Потом вдруг он словно проснулся и долго с удивлением рассматривал людей, наклонившихся над ним, постепенно узнавая своего врача Харикла, а также Калигулу, закусившего губу, а ведь Калигула был в Риме.
— Как ты здесь оказался? — спросил Тиберий.
— О цезарь, — ответил за него Харикл. — Ты был без сознания целых два дня. Почти не дышал! Прости, но мы послали за твоим сыном.
— Два дня? — без удивления спросил Тиберий, — То-то я гляжу — все будто незнакомое. Но я чувствую себя хорошо. Помоги мне встать, Харикл!
Не обращая внимания ни на какие уговоры, он с трудом, будто заново учась пользоваться своим длинным костистым телом, поднялся, кряхтя и постанывая. Оттолкнул поддерживающие его услужливые руки.
— Я могу сам.
И действительно, без посторонней помощи сделал несколько довольно уверенных шагов по комнате.

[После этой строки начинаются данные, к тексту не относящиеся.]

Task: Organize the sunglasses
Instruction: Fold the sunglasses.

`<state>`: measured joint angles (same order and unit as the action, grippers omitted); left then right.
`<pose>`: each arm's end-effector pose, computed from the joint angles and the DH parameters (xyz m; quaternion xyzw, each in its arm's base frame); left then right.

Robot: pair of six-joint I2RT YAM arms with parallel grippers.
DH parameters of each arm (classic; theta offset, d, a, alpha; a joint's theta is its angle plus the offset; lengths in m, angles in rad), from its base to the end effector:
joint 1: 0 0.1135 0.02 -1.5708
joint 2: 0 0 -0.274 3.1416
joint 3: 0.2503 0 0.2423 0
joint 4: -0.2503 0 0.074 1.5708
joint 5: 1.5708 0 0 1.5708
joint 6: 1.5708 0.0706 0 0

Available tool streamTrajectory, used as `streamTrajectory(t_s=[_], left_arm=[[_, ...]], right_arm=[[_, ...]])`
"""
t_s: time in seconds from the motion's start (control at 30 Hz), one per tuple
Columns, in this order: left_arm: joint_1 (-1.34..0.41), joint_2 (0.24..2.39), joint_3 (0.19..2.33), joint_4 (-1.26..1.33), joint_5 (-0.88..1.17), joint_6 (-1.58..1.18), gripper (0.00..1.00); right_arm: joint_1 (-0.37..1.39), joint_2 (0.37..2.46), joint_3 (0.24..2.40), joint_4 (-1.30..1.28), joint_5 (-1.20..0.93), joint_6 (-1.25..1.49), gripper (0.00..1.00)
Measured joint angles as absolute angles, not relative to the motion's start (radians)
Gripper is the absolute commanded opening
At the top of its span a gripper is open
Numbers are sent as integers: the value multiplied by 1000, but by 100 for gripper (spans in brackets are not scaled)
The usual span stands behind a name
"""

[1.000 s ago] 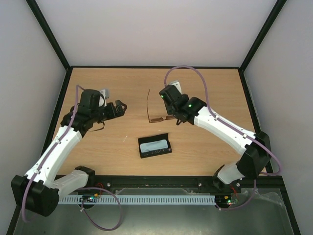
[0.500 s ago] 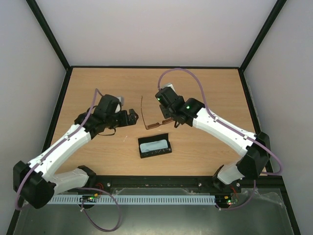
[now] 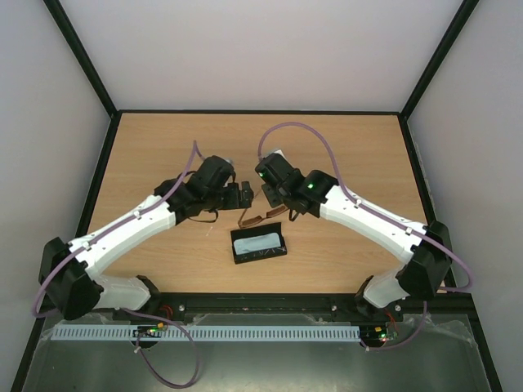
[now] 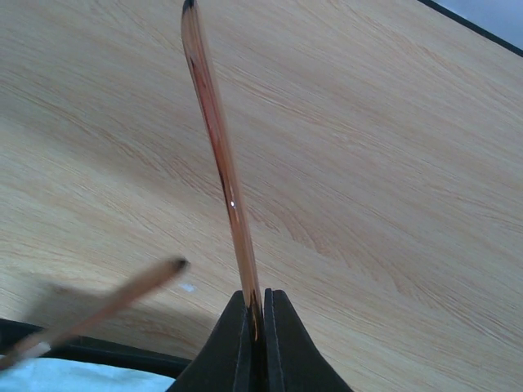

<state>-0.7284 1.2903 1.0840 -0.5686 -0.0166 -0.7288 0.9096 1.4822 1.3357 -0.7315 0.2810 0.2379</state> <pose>0.2168 -0.1919 0.2863 -0.0034 0.9218 -0.2523 0.2942 0.2165 0.2463 0.3024 -0.2620 0.8950 0.0718 0.3538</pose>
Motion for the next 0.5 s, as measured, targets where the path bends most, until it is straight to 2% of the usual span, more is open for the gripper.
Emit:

— Харикл! Я не ел и не пил два дня! — В голосе Тиберия звучали привычные сварливые нотки. Но всем было ясно, что император страшно доволен. Еще бы — ведь он обманул свою смерть, а она приходила за ним и держала его за руку.
Немедленно начались приготовления к обеду, хотя было довольно раннее утро. Впрочем, обедом это можно было не считать — Тиберий ел один, никого не приглашая с собой за стол. Да никто и не решился бы разделить трапезу с императором, который словно не ел, а праздновал свою очередную победу над смертью.
Он жевал, не ощущая ни голода, ни вкуса еды. Жевал с силой, кому-то доказывая, что жив, здоров и полон желаний. «Калигула, наверное, огорчен, — думал Тиберий, — Уже готовился принимать поздравления — а я очнулся, И вот, сижу, ем и пью вино. Это хорошее вино, но, кажется, мерзавцы слишком сильно разбавили его».